**Instructions for the task**: Output the listing below in full, exactly as written.

__________________________________________________

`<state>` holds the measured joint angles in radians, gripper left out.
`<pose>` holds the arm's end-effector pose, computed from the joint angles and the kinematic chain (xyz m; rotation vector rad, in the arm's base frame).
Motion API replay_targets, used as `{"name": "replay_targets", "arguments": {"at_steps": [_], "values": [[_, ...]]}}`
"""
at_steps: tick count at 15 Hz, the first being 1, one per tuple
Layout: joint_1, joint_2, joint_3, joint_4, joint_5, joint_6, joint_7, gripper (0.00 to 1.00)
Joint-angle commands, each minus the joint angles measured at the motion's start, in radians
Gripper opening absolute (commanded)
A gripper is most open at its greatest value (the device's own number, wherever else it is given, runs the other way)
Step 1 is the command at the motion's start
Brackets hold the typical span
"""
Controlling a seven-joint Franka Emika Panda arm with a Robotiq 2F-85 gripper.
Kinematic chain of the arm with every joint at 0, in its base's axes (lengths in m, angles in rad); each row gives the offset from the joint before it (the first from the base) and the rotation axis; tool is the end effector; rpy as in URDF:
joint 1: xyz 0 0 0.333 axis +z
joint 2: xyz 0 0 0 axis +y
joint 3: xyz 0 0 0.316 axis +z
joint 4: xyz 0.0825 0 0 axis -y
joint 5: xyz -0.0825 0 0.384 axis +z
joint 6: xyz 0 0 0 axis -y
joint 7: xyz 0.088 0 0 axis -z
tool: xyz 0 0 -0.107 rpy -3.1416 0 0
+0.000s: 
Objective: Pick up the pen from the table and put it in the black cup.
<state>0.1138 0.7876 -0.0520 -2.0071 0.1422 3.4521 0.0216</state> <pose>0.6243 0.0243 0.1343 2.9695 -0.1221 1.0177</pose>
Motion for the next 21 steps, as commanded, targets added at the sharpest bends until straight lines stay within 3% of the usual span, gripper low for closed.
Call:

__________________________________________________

**Exercise output**:
`<state>` holds the measured joint angles in radians, gripper left out.
`<pose>` holds the arm's end-effector pose, computed from the joint angles and the kinematic chain (xyz m; rotation vector rad, in the arm's base frame).
Motion API replay_targets, used as `{"name": "replay_targets", "arguments": {"at_steps": [_], "values": [[_, ...]]}}`
"""
at_steps: tick count at 15 Hz, the first being 1, one per tuple
Layout: joint_1, joint_2, joint_3, joint_4, joint_5, joint_6, joint_7, gripper (0.00 to 1.00)
Joint-angle commands, each minus the joint angles measured at the motion's start, in radians
Gripper opening absolute (commanded)
A gripper is most open at its greatest value (the device's own number, wherever else it is given, runs the other way)
Step 1 is the command at the motion's start
Brackets hold the typical span
"""
Controlling a seven-joint Franka Emika Panda arm with a Robotiq 2F-85 gripper.
Kinematic chain of the arm with every joint at 0, in its base's axes (lengths in m, angles in rad); each row gives the offset from the joint before it (the first from the base) and the rotation axis; tool is the end effector; rpy as in URDF:
joint 1: xyz 0 0 0.333 axis +z
joint 2: xyz 0 0 0 axis +y
joint 3: xyz 0 0 0.316 axis +z
joint 4: xyz 0.0825 0 0 axis -y
joint 5: xyz -0.0825 0 0.384 axis +z
joint 6: xyz 0 0 0 axis -y
joint 7: xyz 0.088 0 0 axis -z
tool: xyz 0 0 -0.107 rpy -3.1416 0 0
+0.000s: 
Objective: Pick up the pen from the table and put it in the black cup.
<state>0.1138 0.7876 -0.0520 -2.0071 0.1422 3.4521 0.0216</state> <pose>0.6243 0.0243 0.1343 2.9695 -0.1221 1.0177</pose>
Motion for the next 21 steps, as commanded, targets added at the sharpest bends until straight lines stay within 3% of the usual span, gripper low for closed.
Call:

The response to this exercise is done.